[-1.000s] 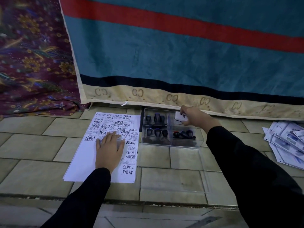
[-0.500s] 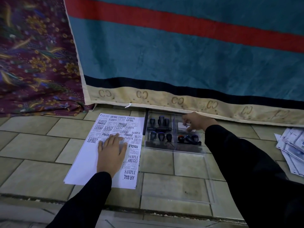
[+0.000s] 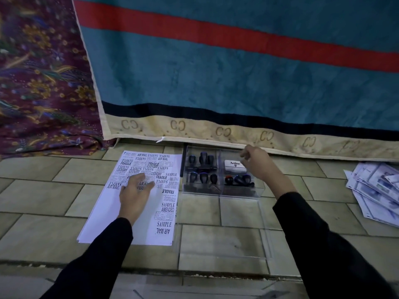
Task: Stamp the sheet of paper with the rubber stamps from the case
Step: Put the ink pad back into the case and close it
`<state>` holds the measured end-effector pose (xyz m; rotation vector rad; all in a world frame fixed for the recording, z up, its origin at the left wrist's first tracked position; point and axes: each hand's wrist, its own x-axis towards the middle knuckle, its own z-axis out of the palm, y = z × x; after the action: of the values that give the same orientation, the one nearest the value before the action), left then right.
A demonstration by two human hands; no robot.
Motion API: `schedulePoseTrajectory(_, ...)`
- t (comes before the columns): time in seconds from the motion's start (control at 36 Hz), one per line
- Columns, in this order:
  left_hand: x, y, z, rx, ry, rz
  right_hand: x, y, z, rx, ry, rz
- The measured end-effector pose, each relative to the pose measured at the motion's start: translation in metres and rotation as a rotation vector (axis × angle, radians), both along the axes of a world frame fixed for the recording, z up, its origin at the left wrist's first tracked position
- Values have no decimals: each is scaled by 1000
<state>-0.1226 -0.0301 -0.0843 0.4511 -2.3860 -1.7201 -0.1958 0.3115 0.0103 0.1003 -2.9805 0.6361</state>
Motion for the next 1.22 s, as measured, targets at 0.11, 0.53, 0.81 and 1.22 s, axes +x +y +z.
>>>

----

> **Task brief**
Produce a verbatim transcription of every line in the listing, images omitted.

> **Solution**
[-1.000s] 
[-0.500s] 
[+0.000s] 
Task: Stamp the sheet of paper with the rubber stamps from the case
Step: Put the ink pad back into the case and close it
`<state>` holds the measured end-effector pose (xyz m; rotation vector rad; all in a world frame fixed for the recording, z up, its origin at the left wrist's first tracked position; point and axes: each hand's wrist, its own x-axis towards the middle knuckle, its own z-axis out of the palm, y = z × x; after the action: of the values that give the same orientation, the one nearest the value before the action), left then right.
A demonstration by two human hands; no robot.
Motion API: `schedulePoseTrajectory(_, ...)`
- t (comes before the columns): time in seconds from the motion's start (control at 36 Hz), one per line
- Columns, in this order:
  left_hand: x, y, z, rx, ry, rz
  right_hand: x, y, z, rx, ry, rz
- The measured end-effector pose, each relative to the pose measured at the motion's start: translation in metres and rotation as a rotation vector (axis × angle, radians), both along the axes of a world frame fixed for the recording, z up, its origin at the left wrist's first tracked position
- Values have no decimals: each is scaled by 1000
<state>-0.1226 -0.0301 -0.0843 0.4511 -2.3860 -1.7201 -0.1958 0.3115 0.0103 0.1003 -2.9805 0.6361</state>
Motion for the next 1.22 s, as measured, targets at 0.11, 0.53, 0.81 and 1.22 s, axes +x +y +z.
>>>

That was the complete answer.